= Required work =
Please output every record exactly, keeping each line as it is.
-- Opening Marker --
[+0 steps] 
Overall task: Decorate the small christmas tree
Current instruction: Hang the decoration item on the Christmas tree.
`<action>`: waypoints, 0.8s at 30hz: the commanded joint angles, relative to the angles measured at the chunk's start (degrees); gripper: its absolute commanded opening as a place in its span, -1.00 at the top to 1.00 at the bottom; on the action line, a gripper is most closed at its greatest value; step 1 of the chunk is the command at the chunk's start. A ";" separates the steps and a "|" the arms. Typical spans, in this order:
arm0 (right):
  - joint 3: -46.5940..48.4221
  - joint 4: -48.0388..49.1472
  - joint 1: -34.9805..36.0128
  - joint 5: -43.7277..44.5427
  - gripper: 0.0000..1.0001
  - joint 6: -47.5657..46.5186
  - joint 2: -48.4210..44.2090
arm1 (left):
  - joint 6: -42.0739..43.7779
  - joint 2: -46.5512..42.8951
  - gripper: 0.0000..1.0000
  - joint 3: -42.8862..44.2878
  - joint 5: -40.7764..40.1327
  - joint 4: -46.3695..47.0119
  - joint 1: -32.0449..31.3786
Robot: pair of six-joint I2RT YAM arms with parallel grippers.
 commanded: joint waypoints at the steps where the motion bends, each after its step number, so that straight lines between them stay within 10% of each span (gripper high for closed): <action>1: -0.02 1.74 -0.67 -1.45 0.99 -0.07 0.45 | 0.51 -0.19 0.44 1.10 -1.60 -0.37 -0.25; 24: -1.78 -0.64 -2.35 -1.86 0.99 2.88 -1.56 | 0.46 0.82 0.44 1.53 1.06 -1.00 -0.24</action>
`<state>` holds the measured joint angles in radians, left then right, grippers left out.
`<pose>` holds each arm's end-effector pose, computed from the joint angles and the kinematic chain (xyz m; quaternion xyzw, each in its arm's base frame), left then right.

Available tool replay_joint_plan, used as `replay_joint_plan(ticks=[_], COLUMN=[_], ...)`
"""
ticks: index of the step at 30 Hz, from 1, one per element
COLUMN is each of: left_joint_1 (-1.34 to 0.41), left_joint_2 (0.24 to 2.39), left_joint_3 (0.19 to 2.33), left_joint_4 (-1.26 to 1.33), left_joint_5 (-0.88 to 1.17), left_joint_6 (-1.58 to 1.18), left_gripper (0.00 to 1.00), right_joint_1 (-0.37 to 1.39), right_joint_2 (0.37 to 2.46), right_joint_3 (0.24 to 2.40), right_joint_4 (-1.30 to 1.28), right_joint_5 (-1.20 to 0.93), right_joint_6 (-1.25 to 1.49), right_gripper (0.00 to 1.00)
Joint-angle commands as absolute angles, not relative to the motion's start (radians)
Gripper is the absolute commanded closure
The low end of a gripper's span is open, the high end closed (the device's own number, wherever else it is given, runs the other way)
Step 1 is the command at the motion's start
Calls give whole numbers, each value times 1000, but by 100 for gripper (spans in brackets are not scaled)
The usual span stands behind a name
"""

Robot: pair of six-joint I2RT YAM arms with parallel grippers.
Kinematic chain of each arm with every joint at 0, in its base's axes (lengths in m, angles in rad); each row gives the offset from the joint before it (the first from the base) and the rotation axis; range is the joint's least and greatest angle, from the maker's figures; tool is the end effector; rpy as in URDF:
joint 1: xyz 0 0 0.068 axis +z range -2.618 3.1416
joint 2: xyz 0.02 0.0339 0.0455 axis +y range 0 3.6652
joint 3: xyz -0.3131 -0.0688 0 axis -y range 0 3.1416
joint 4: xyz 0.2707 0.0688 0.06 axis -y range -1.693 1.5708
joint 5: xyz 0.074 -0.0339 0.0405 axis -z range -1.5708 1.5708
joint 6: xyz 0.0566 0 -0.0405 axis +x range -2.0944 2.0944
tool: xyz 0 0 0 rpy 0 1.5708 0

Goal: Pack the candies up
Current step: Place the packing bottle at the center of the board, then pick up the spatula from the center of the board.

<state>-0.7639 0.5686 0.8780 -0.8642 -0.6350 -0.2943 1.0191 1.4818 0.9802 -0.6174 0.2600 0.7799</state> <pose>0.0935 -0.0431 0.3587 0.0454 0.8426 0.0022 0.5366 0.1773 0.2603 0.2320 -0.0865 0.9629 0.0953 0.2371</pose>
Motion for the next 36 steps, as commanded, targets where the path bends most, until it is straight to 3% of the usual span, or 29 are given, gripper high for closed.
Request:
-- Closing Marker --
= Answer below =
[+0 steps] 
Overall task: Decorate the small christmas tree
Current instruction: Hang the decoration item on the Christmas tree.
`<action>`: waypoints, 0.8s at 30hz: the commanded joint angles, relative to the angles measured at the chunk's start (degrees); gripper: its absolute commanded opening as a place in its span, -1.00 at the top to 1.00 at the bottom; on the action line, a gripper is most closed at its greatest value; step 1 of the chunk is the command at the chunk's start. A ";" separates the steps and a "|" the arms. Typical spans, in this order:
arm0 (right):
  - joint 3: -46.5940..48.4221
  - joint 4: -48.0388..49.1472
  - joint 1: -34.9805..36.0128
  - joint 5: -43.7277..44.5427
  - gripper: 0.0000..1.0001
  - joint 6: -47.5657..46.5186
  - joint 2: -48.4210..44.2090
arm1 (left):
  - joint 6: -42.0739..43.7779
  - joint 2: -46.5512..42.8951
  - gripper: 0.0000..1.0000
  - joint 3: -42.8862..44.2878
  - joint 5: -40.7764..40.1327
  - joint 4: -46.3695..47.0119
  - joint 1: -32.0449..31.3786
Robot: pair of six-joint I2RT YAM arms with parallel grippers.
 commanded: joint waypoints at the steps where the motion bends, each after its step number, so that straight lines between them stay within 10% of each span (gripper high for closed): <action>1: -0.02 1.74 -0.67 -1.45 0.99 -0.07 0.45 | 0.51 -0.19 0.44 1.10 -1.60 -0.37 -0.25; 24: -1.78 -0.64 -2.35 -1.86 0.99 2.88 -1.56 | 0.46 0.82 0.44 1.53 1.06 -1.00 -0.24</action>
`<state>` holds the measured joint angles in radians, left then right, grippers left out.
`<pose>` holds each arm's end-effector pose, computed from the joint angles and the kinematic chain (xyz m; quaternion xyzw, each in its arm's base frame), left then right.

Available tool replay_joint_plan, used as `replay_joint_plan(ticks=[_], COLUMN=[_], ...)`
"""
ticks: index of the step at 30 Hz, from 1, one per element
COLUMN is each of: left_joint_1 (-1.34 to 0.41), left_joint_2 (0.24 to 2.39), left_joint_3 (0.19 to 2.33), left_joint_4 (-1.26 to 1.33), left_joint_5 (-0.88 to 1.17), left_joint_6 (-1.58 to 1.18), left_gripper (0.00 to 1.00), right_joint_1 (-0.37 to 1.39), right_joint_2 (0.37 to 2.46), right_joint_3 (0.24 to 2.40), right_joint_4 (-1.30 to 1.28), right_joint_5 (-1.20 to 0.93), right_joint_6 (-1.25 to 1.49), right_gripper (0.00 to 1.00)
Joint-angle commands as absolute angles, not relative to the motion's start (radians)
Gripper is the absolute commanded closure
The low end of a gripper's span is open, the high end closed (the device's own number, wherever else it is given, runs the other way)
Step 1 is the command at the motion's start
Calls give whole numbers, each value times 1000, but by 100 for gripper (spans in brackets are not scaled)
The usual span stands behind a name
"""

Robot: pair of six-joint I2RT YAM arms with parallel grippers.
Kinematic chain of each arm with every joint at 0, in its base's axes (lengths in m, angles in rad); each row gives the offset from the joint before it (the first from the base) and the rotation axis; range is the joint's least and greatest angle, from the maker's figures; tool is the end effector; rpy as in URDF:
joint 1: xyz 0 0 0.068 axis +z range -2.618 3.1416
joint 2: xyz 0.02 0.0339 0.0455 axis +y range 0 3.6652
joint 3: xyz -0.3131 -0.0688 0 axis -y range 0 3.1416
joint 4: xyz 0.2707 0.0688 0.06 axis -y range -1.693 1.5708
joint 5: xyz 0.074 -0.0339 0.0405 axis -z range -1.5708 1.5708
joint 6: xyz 0.0566 0 -0.0405 axis +x range -2.0944 2.0944
tool: xyz 0 0 0 rpy 0 1.5708 0

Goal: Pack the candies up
Current step: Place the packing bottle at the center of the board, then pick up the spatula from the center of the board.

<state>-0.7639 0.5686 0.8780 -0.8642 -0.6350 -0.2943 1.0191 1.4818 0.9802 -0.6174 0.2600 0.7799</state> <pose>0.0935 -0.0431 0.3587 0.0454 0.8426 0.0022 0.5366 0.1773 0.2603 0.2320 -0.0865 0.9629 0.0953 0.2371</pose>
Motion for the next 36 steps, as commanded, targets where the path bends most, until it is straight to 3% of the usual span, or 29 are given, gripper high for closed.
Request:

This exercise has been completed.